SÜNNÎ usûlü ile Müslümanlığa şeksiz îmân eden Müslümanın nezdinde bir tek nikâh vardır. Hem şer’î ve hem tâğûtî kıymaya baş vuracak adam, iki ilâhın da (nikah ve kıymasına) evet demiş olur ki, bu, “Benim iki tanrım var!” demeye müsâvîdir… “İkisinin de hatırını kıramam” diyerek yaşamaya bu milleti alıştırdılar. Ancak tâğûtî olanı esas, rahmânî olanı fer’î ve bu “fer’îye” evleviyyet tanınması hâlinde de, bunu suç kabul etdirerek, (îmânları) da zîr ü zeber etdiler…

5)

SÜNNÎ usûl kânunlarına îman etmiş müslümanlar nezdindeki mukaddes nikâh-ı şer’î, gâvurların onu istiskâl ve istihzâ malzemesi yapmak içün kullandıkları “imam nikâhı” tabîri ile, bizim ağızlarımızda aslâ dolaşamamalı… Bu nikâh, yıllardır pabuç hırsızına çevirdikleri 90-80-70-60 sene evvelki fukara mahalle imamının (kıyması) değil, Müslümanın SÜNNÎ usûl şartlarına riâyetle mücerred ALLÂH ADINA (kıydığı) mutlak nikâhdır…

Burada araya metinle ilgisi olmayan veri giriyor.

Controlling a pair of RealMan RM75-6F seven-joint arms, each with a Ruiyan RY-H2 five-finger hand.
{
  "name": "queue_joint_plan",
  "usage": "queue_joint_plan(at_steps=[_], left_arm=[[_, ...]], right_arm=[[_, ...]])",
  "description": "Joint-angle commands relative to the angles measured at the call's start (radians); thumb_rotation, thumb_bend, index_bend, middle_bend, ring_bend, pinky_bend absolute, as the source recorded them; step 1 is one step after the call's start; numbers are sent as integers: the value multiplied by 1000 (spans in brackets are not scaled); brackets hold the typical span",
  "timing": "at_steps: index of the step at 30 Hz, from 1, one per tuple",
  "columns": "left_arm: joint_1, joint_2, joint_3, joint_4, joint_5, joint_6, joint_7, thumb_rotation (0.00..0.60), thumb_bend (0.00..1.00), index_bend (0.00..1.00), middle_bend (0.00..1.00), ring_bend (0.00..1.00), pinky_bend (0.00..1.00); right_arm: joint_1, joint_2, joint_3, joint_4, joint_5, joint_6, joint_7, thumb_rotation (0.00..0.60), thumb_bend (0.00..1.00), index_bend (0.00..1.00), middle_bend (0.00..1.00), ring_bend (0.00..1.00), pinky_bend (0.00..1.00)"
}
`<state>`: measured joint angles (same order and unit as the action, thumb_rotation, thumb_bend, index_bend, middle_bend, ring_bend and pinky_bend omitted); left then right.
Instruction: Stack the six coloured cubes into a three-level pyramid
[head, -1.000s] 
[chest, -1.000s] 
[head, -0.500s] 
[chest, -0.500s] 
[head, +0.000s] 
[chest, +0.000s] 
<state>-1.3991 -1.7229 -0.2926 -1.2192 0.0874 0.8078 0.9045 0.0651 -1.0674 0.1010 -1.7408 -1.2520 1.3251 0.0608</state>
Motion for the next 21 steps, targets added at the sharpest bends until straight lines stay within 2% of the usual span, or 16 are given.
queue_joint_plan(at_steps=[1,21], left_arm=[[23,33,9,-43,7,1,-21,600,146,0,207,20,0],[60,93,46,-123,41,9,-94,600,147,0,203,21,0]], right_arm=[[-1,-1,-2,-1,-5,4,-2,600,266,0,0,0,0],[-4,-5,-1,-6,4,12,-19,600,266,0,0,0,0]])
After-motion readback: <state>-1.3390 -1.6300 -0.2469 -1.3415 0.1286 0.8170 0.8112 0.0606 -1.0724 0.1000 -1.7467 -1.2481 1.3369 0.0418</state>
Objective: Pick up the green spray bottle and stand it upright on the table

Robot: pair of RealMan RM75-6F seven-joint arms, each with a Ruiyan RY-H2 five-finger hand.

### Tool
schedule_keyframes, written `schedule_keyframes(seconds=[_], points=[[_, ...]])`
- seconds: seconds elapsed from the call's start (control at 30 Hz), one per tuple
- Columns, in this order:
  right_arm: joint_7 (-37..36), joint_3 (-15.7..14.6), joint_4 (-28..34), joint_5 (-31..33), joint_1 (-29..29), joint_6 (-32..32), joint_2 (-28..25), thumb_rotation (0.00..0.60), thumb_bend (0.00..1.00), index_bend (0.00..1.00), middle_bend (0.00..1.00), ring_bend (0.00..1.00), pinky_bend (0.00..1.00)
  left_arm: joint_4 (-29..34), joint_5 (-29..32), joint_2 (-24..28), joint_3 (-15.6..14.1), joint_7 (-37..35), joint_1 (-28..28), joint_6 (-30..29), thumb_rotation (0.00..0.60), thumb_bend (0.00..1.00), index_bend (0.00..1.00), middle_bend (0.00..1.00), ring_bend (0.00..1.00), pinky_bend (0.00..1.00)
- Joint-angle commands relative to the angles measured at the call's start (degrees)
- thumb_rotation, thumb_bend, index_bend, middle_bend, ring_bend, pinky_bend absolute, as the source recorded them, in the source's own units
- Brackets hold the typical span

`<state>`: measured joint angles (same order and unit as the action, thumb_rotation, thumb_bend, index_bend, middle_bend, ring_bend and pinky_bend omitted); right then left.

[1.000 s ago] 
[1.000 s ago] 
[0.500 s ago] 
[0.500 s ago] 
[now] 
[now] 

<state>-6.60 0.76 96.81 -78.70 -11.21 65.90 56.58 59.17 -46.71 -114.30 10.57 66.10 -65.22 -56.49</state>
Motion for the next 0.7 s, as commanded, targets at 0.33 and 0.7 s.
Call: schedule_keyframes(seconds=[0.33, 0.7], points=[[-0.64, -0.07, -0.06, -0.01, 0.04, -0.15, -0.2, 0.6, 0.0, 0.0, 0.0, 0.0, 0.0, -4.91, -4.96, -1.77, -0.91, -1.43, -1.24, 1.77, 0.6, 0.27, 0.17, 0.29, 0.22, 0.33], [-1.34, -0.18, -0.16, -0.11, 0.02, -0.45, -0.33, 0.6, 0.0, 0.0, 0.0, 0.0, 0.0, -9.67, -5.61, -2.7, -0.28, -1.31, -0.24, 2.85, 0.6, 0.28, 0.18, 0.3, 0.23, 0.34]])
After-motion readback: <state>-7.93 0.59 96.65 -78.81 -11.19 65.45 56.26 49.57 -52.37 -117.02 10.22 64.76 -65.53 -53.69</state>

Her müslüman, SÜNNÎ usûl şartları çerçevesi içinde kendi nikâhını kendisi kıyabilmeli; ve böylece, günümüzde mikrobik bir sür’atle üreyen sarık cübbeli bir takım şeytanlara ihtiyac acziyyetinden kurtulmalıdır! Müslümanların, o şeytanların hâkimiyetlerine eğilerek  nikâh kıyma mecbûriyyeti varmış gibi hava atılması, ruhbân sınıfı itliğinde bir nevi ahlâksızlıkdır!. Müslümanlar, onların beslediği gaflete düşmiyerek, nikâhlarını, o göbeklerinin 1 metre arkasında yürüyen geğirtili ve dîn tâciri soytarıların tasallutundan mutlaka kurtarmalıdır…

6)

Kendi nikâhını kendisi kıyamıyan âciz ve pörsük Müslümanın, nikâh kıymakdan bin kere daha zor olan “nikâhı muhâfaza ve devam etdirme” mükellefiyetini bugün nasıl yürüteceği, kaç kişi tarafından düşünülür hâldedir!? Bugünki (dârü’l-azab/dârü’l-ikrâh ve dârü’l-harb) şartları altında, kendi nikâhını kendisi kıyâmıyan SÜNNÎ Müslüman, bu tenâkuzu içinde gülünç olacakdır!. “Benim orucumu sen tutar mısın” deme kabilinden değilse de, buna yakın bir acziyet… İblis dostlarının şer’î hassâsiyet taşıma ihtimâlini şer’î akıl kabûl edemez!. ALLÂH ADINA yapılmıyan and içmeye, zarta zurta nasıl YEMÎN denemezse, bu, nikâhda çok daha kuvvetle denilemez…

Eline, SÜNNÎ bir Müslümanın yazdığı mu’teber bir (ilmihâl) kitabını alan her müslüman görecekdir ki, ALLÂH ADINA olmak baş ŞARTI ve KAYDI mahfuz olarak, itikadı sağlam ve musallî 2 erkek veya 1 erkek 2 kadın şâhidin aynı meclisdeki huzûrunda (îcab ve kabûl) şartını yerine getirdiği an, bu iş en asgârî hudûduyla biter!.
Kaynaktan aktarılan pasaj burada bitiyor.